Sur le fond aussi. Il y a dans Le Royaume une volonté pédagogique évidente, présente dès le pré-générique : à l’aide d’infographies, Peter Berg résume en 3mn un siècle d’histoire du pétrole : fondation de la dynastie des Saoud, emprise US sur le royaume, pourtant réservé à l’origine aux anglais, aide d’Ousama Ben Laden puis mise à l’écart d’icelui, et se conclut sur deux histogrammes : à ma droite, le plus gros producteur de pétrole au monde : l’Arabie Saoudite ; à ma gauche, le plus gros consommateur de pétrole : les Etats-Unis. Ces deux histogrammes deviennent deux tours dans lesquels, évidemment, percute un avion. Ce n’est pas la première fois qu’on entend ça mais pour le coup, ça met le spectateur dans un drôle d’état d’esprit : ce que vous allez voir, les gars, c’est pas l’habituelle grosse déconnade, c’est la RE-A-LI-TE !
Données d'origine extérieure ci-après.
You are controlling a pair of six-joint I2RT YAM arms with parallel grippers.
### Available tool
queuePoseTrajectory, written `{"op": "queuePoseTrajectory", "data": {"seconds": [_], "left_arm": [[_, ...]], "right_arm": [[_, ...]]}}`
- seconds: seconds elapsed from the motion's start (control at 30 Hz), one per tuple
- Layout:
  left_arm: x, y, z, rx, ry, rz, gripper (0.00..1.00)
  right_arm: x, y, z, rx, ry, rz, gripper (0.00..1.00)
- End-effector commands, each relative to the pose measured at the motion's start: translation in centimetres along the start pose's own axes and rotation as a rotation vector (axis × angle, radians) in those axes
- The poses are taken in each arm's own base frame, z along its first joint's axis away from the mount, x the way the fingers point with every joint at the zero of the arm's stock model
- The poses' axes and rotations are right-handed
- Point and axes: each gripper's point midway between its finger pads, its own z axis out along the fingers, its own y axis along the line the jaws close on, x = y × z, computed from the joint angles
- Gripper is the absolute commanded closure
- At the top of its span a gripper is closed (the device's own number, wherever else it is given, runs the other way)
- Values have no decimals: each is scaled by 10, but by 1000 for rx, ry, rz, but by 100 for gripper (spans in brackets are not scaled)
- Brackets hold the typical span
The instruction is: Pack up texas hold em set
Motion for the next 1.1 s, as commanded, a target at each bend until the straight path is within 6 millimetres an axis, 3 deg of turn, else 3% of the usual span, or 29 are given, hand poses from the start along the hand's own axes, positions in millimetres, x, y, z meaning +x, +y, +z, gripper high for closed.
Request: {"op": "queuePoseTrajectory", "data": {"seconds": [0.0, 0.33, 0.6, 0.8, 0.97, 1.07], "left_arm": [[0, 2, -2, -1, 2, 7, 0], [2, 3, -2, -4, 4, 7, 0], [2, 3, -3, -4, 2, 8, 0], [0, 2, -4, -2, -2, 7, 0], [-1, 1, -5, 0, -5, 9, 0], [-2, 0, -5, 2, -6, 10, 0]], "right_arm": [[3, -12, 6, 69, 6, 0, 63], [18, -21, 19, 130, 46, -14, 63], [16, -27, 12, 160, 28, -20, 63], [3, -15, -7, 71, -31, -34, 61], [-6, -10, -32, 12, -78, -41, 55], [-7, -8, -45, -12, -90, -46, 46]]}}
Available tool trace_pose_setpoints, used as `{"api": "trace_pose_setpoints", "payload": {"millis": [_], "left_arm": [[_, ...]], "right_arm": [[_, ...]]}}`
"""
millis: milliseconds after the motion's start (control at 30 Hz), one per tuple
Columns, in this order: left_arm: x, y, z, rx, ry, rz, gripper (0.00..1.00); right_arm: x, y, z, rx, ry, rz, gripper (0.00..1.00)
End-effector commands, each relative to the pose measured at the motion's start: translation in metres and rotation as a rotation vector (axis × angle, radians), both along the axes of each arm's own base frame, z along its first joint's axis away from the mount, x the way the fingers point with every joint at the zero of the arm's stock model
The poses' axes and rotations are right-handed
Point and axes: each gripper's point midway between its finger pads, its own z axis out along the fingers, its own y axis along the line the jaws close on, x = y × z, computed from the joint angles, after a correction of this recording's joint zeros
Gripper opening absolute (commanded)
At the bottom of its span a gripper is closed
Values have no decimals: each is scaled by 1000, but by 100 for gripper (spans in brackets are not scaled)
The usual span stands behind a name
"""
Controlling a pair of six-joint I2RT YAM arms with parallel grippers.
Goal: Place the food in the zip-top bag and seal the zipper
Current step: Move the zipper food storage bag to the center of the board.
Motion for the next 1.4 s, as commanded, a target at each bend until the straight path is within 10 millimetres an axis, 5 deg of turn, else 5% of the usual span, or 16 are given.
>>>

Ce qui fait que l’on navigue en permanence entre la consternation et l’admiration. Entre l’envie de rigoler devant tant de ridicule (J. Garner offrant des sucettes aux p’tits n’enfants) et l’envie de pleurer devant l’émotion, véritable, qui surgit ici et là, ou encore la force pédagogique du film : « A qui donne-t-on exactement nos soldats, nos ouvriers, nos dollars ? » Difficile à la fin de qualifier le film de droite ou de gauche, par exemple… Difficile de dire si le film est au final manichéen ou pédagogique … Difficile enfin de se sortir du Royaume, car la morale du film, si anxiogène qu’elle ne peut être ici révélée, oblige sans arrêt à y revenir.